[Dataset entries]
________________________________________

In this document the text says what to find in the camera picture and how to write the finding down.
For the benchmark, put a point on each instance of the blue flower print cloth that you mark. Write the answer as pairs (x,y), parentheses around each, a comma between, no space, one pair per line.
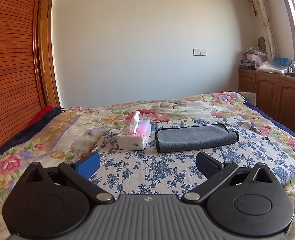
(150,170)

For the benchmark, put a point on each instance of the floral blanket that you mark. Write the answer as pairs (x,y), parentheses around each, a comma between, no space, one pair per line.
(60,127)

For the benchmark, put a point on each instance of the dark book stack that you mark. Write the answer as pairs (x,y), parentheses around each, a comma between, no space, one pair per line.
(247,65)

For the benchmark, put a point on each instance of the patterned curtain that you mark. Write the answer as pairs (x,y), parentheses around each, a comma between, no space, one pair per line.
(263,20)

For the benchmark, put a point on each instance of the white cardboard box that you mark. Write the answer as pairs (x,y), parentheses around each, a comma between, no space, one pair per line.
(248,98)

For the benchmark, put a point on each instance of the white tissue box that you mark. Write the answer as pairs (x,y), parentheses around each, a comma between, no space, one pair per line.
(135,140)

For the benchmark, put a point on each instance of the dark blanket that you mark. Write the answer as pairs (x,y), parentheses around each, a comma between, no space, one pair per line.
(32,130)

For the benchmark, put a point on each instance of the red cloth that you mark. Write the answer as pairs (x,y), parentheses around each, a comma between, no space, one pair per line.
(42,113)

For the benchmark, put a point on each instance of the white wall socket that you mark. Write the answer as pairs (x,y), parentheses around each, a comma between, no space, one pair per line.
(199,52)

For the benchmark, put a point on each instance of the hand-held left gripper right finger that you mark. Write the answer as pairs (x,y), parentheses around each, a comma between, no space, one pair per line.
(207,165)

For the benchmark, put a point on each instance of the clear plastic bag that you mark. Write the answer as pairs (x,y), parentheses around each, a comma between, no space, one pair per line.
(271,67)

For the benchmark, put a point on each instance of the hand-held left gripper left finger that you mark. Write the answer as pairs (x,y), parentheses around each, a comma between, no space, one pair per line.
(88,165)

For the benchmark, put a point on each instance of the wooden slatted wardrobe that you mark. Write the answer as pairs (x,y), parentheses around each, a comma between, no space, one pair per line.
(10,55)

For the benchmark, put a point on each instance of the red tassel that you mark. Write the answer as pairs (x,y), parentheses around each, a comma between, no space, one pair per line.
(255,8)

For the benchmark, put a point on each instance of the wooden door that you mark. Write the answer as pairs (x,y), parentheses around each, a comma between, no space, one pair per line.
(46,55)

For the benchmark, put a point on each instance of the pink box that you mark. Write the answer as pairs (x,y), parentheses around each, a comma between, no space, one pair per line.
(256,58)

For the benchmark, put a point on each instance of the dark blue bed sheet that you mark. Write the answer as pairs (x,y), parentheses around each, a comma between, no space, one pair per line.
(275,122)

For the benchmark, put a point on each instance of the wooden cabinet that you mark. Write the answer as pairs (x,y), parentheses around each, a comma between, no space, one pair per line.
(272,95)

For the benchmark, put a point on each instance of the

________________________________________

» WHAT IS BEING ASKED: Retype the records verbatim, excluding each image they hold.

» ANSWER:
In this document the text says what to find in the camera picture and how to write the finding down.
For the benchmark, put a point on each instance of the blue flower print cloth that you mark. Write the answer as pairs (x,y), parentheses around each, a comma between, no space, one pair per line.
(150,170)

For the benchmark, put a point on each instance of the floral blanket that you mark. Write the answer as pairs (x,y), parentheses around each, a comma between, no space, one pair per line.
(60,127)

For the benchmark, put a point on each instance of the dark book stack that you mark. Write the answer as pairs (x,y), parentheses around each, a comma between, no space, one pair per line.
(247,65)

For the benchmark, put a point on each instance of the patterned curtain that you mark. Write the answer as pairs (x,y), parentheses around each, a comma between, no space, one pair per line.
(263,20)

For the benchmark, put a point on each instance of the white cardboard box that you mark. Write the answer as pairs (x,y), parentheses around each, a comma between, no space, one pair per line.
(248,98)

For the benchmark, put a point on each instance of the white tissue box that you mark. Write the answer as pairs (x,y), parentheses around each, a comma between, no space, one pair per line.
(135,140)

For the benchmark, put a point on each instance of the dark blanket that you mark. Write the answer as pairs (x,y), parentheses around each, a comma between, no space, one pair per line.
(32,130)

For the benchmark, put a point on each instance of the red cloth that you mark. Write the answer as pairs (x,y), parentheses around each, a comma between, no space, one pair per line.
(42,113)

For the benchmark, put a point on each instance of the white wall socket that you mark. Write the answer as pairs (x,y), parentheses around each, a comma between, no space, one pair per line.
(199,52)

For the benchmark, put a point on each instance of the hand-held left gripper right finger that you mark. Write the answer as pairs (x,y), parentheses around each, a comma between, no space, one pair per line.
(207,165)

For the benchmark, put a point on each instance of the clear plastic bag that you mark. Write the answer as pairs (x,y), parentheses around each, a comma between, no space, one pair per line.
(271,67)

For the benchmark, put a point on each instance of the hand-held left gripper left finger that you mark. Write the answer as pairs (x,y), parentheses around each, a comma between, no space, one pair per line.
(88,165)

For the benchmark, put a point on each instance of the wooden slatted wardrobe that you mark. Write the answer as pairs (x,y), parentheses around each, a comma between, no space, one pair per line.
(10,55)

For the benchmark, put a point on each instance of the red tassel that you mark. Write the answer as pairs (x,y), parentheses around each, a comma between, no space, one pair per line.
(255,8)

For the benchmark, put a point on each instance of the wooden door that you mark. Write the answer as pairs (x,y), parentheses around each, a comma between, no space, one pair per line.
(46,55)

For the benchmark, put a point on each instance of the pink box that you mark. Write the answer as pairs (x,y), parentheses around each, a comma between, no space, one pair per line.
(256,58)

For the benchmark, put a point on each instance of the dark blue bed sheet that you mark. Write the answer as pairs (x,y), parentheses around each, a comma between, no space, one pair per line.
(275,122)

For the benchmark, put a point on each instance of the wooden cabinet that you mark. Write the answer as pairs (x,y), parentheses around each, a comma between, no space, one pair per line.
(272,95)

For the benchmark, put a point on each instance of the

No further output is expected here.